# PROBLEM
A word-for-word transcript of every entry is required.

Dataset items:
====

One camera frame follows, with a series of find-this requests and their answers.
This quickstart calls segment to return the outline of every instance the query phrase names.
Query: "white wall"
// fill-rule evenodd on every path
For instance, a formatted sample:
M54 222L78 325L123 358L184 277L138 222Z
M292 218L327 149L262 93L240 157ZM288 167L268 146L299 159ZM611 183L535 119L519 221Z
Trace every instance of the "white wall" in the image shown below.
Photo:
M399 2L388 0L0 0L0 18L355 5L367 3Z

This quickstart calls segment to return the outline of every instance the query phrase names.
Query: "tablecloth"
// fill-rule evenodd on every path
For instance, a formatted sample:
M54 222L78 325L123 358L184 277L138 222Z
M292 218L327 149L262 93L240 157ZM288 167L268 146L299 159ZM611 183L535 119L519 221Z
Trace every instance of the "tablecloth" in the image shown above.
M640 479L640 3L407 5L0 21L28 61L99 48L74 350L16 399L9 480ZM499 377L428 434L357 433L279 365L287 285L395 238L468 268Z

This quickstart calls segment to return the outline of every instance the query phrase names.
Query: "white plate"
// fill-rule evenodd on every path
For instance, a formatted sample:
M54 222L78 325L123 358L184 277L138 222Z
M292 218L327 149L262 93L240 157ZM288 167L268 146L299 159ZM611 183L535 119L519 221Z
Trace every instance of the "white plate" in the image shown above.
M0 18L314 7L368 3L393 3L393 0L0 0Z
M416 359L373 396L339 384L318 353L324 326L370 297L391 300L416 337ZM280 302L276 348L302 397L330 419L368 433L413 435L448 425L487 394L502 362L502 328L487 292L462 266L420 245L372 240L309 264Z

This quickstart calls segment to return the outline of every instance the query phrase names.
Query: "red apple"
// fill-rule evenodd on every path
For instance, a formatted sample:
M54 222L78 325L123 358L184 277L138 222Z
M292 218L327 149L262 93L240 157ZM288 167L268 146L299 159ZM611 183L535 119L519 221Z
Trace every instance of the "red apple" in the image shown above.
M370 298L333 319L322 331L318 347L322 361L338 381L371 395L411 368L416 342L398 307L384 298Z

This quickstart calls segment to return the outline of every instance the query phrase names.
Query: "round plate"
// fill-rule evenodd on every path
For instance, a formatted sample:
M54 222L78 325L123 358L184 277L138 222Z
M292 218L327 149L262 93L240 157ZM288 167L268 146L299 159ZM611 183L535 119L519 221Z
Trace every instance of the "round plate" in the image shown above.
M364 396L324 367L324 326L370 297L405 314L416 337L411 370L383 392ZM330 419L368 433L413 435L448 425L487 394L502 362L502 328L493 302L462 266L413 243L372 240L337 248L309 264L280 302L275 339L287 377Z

====

# SOLUTION TO THIS EXERCISE
One camera frame follows, with a series of find-this requests and their answers.
This quickstart calls segment to return the outline of every instance the query phrase names.
Query: "white wall"
// fill-rule evenodd on every path
For instance, a formatted sample:
M54 222L78 325L123 358L184 277L138 222Z
M292 218L327 149L262 93L240 157ZM288 167L268 146L299 159ZM611 183L535 119L519 221Z
Trace every instance of the "white wall" in the image shown below.
Photo:
M399 2L388 0L0 0L0 18L355 5L367 3Z

This quickstart calls segment to return the outline of every instance the query phrase names.
Query: "tablecloth"
// fill-rule evenodd on every path
For instance, a formatted sample:
M54 222L78 325L123 358L184 277L138 222Z
M292 218L327 149L262 93L240 157ZM288 167L268 146L299 159ZM611 183L535 119L519 221Z
Trace every instance of the "tablecloth" in the image shown above.
M640 479L640 3L407 5L0 21L28 61L99 48L74 350L16 399L9 480ZM499 377L428 434L357 433L279 365L287 285L395 238L468 268Z

This quickstart calls segment to return the outline of every instance the query phrase names.
Query: "white plate"
// fill-rule evenodd on every path
For instance, a formatted sample:
M54 222L78 325L123 358L184 277L138 222Z
M292 218L327 149L262 93L240 157ZM288 167L268 146L299 159ZM611 183L535 119L519 221Z
Trace every instance of the "white plate" in the image shown above.
M0 18L314 7L368 3L393 3L393 0L0 0Z
M416 359L373 396L339 384L318 353L324 326L370 297L391 300L416 337ZM280 302L276 348L302 397L330 419L368 433L413 435L448 425L487 394L502 362L502 328L487 292L462 266L420 245L372 240L309 264Z

This quickstart calls segment to return the outline of every instance the query phrase names.
Query: "red apple"
// fill-rule evenodd on every path
For instance, a formatted sample:
M54 222L78 325L123 358L184 277L138 222Z
M292 218L327 149L262 93L240 157ZM288 167L268 146L299 159ZM611 183L535 119L519 221Z
Trace every instance of the "red apple" in the image shown above.
M370 298L333 319L322 331L318 347L322 361L338 381L371 395L411 368L416 342L398 307L384 298Z

This quickstart calls segment to return the outline of every instance the query phrase names.
Query: "round plate"
// fill-rule evenodd on every path
For instance, a formatted sample:
M54 222L78 325L123 358L184 277L138 222Z
M292 218L327 149L262 93L240 157ZM288 167L268 146L299 159ZM611 183L535 119L519 221Z
Trace every instance of the "round plate" in the image shown above.
M364 396L324 367L324 326L370 297L405 314L416 337L411 370L383 392ZM330 419L368 433L413 435L448 425L487 394L502 362L502 328L493 302L462 266L413 243L372 240L337 248L309 264L280 302L275 339L287 377Z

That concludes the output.